Text copyright © Diana Wynne Jones 1985
This edition is published by arrangement with Laura Cecil and The Van Lear Agency
© А. Бродоцкая, перевод, 2013
© И. Горбунова, иллюстрации в тексте, 2013
© ООО «Издательская Группа „Азбука-Аттикус“», 2013
Издательство АЗБУКА®
Все права защищены. Никакая часть электронной версии этой книги не может быть воспроизведена в какой бы то ни было форме и какими бы то ни было средствами, включая размещение в сети Интернет и в корпоративных сетях, для частного и публичного использования без письменного разрешения владельца авторских прав.
Лауре
Часть первая
Рождение Геро
Allegro vivace
1
…Под вечер злого дня
С охоты ехал я без сил
И вдруг упал с коня…
Тэмлейн[1]
Полли вздохнула и положила раскрытую книгу на кровать корешком кверху. Да, пожалуй, она ее все-таки читала когда-то давно. Она уже хотела спустить ноги на пол и снова приняться за сборы, но тут невольно посмотрела на картину над кроватью. И снова вздохнула. Бывали времена – несколько лет назад, – когда Полли глядела на эту картину и думала, будто нет на свете ничего чудеснее. Тогда в сумрачной дали возникали бегущие темные фигуры, могучие темные фигуры, – их было четыре, никак не меньше, и они спешили сбить огонь, полыхавший на переднем плане. Иногда они проступали четко-четко. А иногда скрывались в дыму. Случалось, было видно даже коня. А сейчас – нет.

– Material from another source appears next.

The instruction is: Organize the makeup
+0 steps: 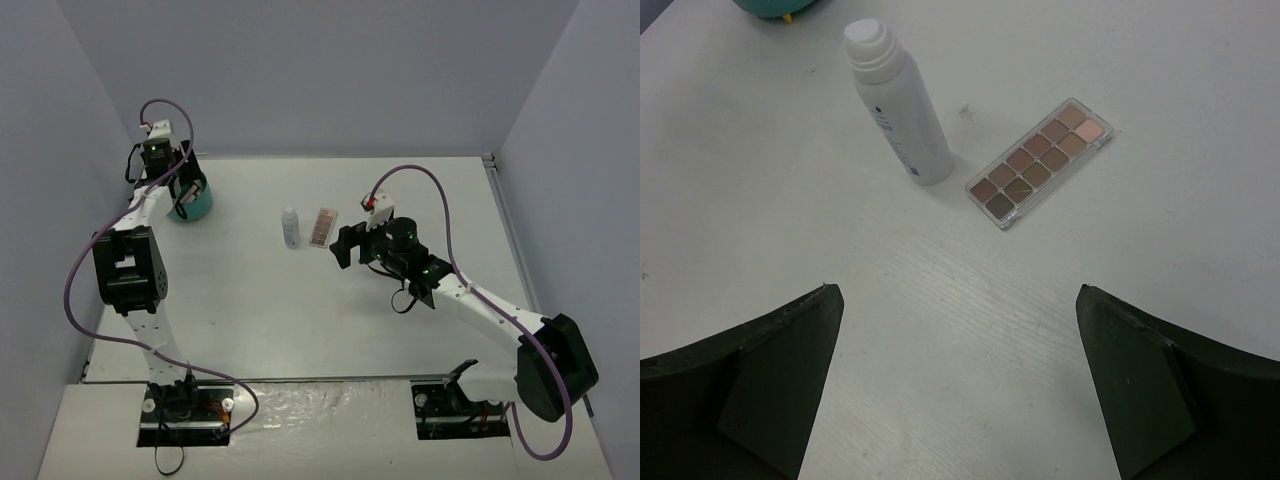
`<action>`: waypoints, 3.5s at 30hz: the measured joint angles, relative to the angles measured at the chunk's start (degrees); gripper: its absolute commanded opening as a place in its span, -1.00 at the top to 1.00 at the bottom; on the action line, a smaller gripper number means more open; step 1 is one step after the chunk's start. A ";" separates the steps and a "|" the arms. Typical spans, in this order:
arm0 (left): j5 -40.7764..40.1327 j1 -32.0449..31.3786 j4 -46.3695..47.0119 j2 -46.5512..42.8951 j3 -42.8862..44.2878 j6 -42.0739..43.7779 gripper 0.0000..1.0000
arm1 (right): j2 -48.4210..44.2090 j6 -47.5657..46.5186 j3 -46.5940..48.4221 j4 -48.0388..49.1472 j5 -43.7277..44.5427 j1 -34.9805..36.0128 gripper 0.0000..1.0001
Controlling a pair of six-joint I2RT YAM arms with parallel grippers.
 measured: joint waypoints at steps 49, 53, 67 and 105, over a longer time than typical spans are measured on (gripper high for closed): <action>13.54 0.00 -27.40 -49.56 -21.86 -11.85 -0.94 | 49.98 17.33 35.17 -10.31 33.29 5.22 -0.81; 15.28 0.00 -27.41 -49.56 -21.88 -12.14 -0.94 | 45.39 15.21 28.52 -8.44 30.52 3.77 -0.70; 19.84 -1.63 -27.68 -50.24 -21.88 -12.67 -0.94 | 40.16 2.68 22.65 -7.74 18.25 -0.39 -0.49; 21.87 -27.58 -21.62 -39.33 -19.31 -22.08 -0.94 | 2.40 -5.39 3.36 4.43 1.86 7.16 0.98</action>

Сейчас – здесь и сейчас – Полли видела перед собой всего лишь большую, три на два фута, цветную фотографию, запечатлевшую поле с горящими стогами сена в сумерках. Похоже, огонь набирал силу: в воздухе висел дым, он особенно густо клубился вокруг высокого болиголова на переднем плане, однако людей там и в помине не было. Оказывается, Полли принимала за людей темные кусты в живой изгороди за полосой пламени. Если на этом поле и была живая душа, то только сам фотограф. Он был человек талантливый, к тому же поймал очень удачный кадр, этого Полли не могла не признать. Снимок вышел запоминающийся. Назывался он «Болиголов в огне». Полли снова вздохнула и неохотно спустила ноги на пол. Вот она, расплата за взрослость: теперь даже на такой фотографии видишь только то, что там действительно есть. И вообще в любую секунду может войти бабушка, чтобы поторопить Полли, ведь мистер Перкс с Фионой не станут ждать до завтра, пока она тут копается.

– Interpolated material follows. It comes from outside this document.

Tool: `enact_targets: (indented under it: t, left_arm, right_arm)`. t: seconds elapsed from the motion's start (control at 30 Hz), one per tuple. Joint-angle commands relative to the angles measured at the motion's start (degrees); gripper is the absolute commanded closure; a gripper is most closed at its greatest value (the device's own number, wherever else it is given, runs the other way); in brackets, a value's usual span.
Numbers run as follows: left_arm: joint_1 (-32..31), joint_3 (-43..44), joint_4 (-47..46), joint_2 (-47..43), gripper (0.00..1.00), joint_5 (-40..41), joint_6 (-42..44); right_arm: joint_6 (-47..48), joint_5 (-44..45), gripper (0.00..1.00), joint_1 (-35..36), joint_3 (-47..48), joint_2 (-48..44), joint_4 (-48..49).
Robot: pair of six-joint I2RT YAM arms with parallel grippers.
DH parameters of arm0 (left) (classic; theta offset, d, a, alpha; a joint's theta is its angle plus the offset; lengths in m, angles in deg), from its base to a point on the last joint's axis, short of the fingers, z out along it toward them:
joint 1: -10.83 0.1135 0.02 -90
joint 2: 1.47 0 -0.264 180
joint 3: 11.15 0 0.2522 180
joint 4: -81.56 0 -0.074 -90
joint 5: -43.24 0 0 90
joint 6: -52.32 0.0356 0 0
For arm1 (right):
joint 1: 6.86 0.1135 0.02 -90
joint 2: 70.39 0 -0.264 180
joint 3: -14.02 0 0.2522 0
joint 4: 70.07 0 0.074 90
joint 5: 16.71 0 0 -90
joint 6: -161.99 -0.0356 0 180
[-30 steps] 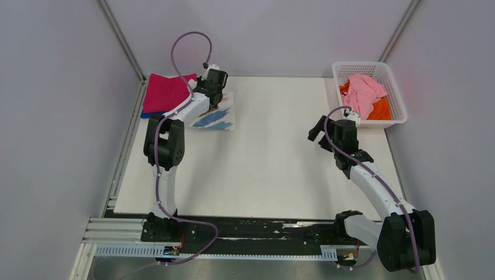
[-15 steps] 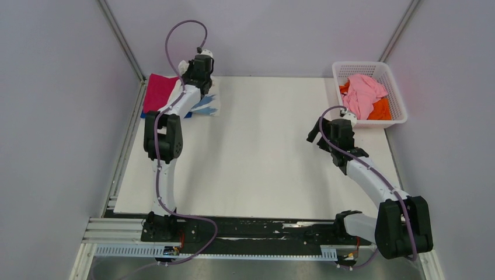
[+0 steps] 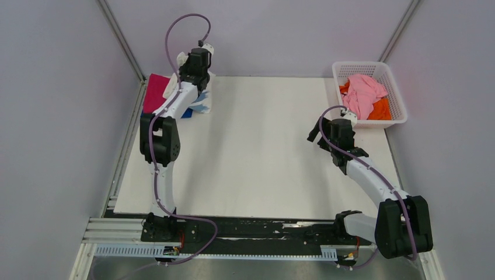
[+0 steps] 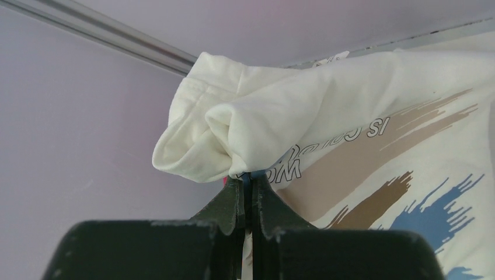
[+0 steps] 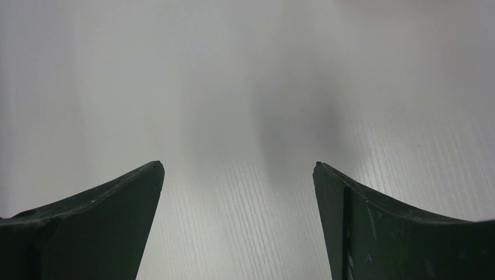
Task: Fold and stack the t-shirts
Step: Put the neatly folded tshirt into the corner of the board with the left arm
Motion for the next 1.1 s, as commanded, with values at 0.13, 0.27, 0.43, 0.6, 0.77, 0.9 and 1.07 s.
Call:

И еще, конечно, отчитает, мол, опять сидишь с ногами на покрывале. К тому же Полли брала тоска при одной мысли о начале учебного года в колледже, и это ее злило и огорчало.
Полли с досадой хлопнула ладонью по книге. «Что же такое, лежу и лежу! А бабушка обязательно скажет: нельзя класть раскрытые книги корешком кверху, они от этого портятся. Бабушка, это же всего-навсего дешевая книжка в бумажной обложке. Называется „Незапамятные времена“, составитель – Л. Перри, сборник рассказов о потусторонних явлениях». Года два назад Полли очень понравилась эта книга – в основном из-за картинки на обложке, которая чем-то напоминала «Болиголов в огне»: дымный сумрак и на фоне этого дыма темно-синее растение с зонтичными соцветиями. Да, тогда Полли прочитала все рассказы от начала до конца, это она помнила, и все они оказались средненькие. Тем не менее… была одна странность. Полли готова была дать честное слово: когда она купила сборник, название у него было другое. И один из рассказов точно назывался «Болиголов в огне» – или нет?..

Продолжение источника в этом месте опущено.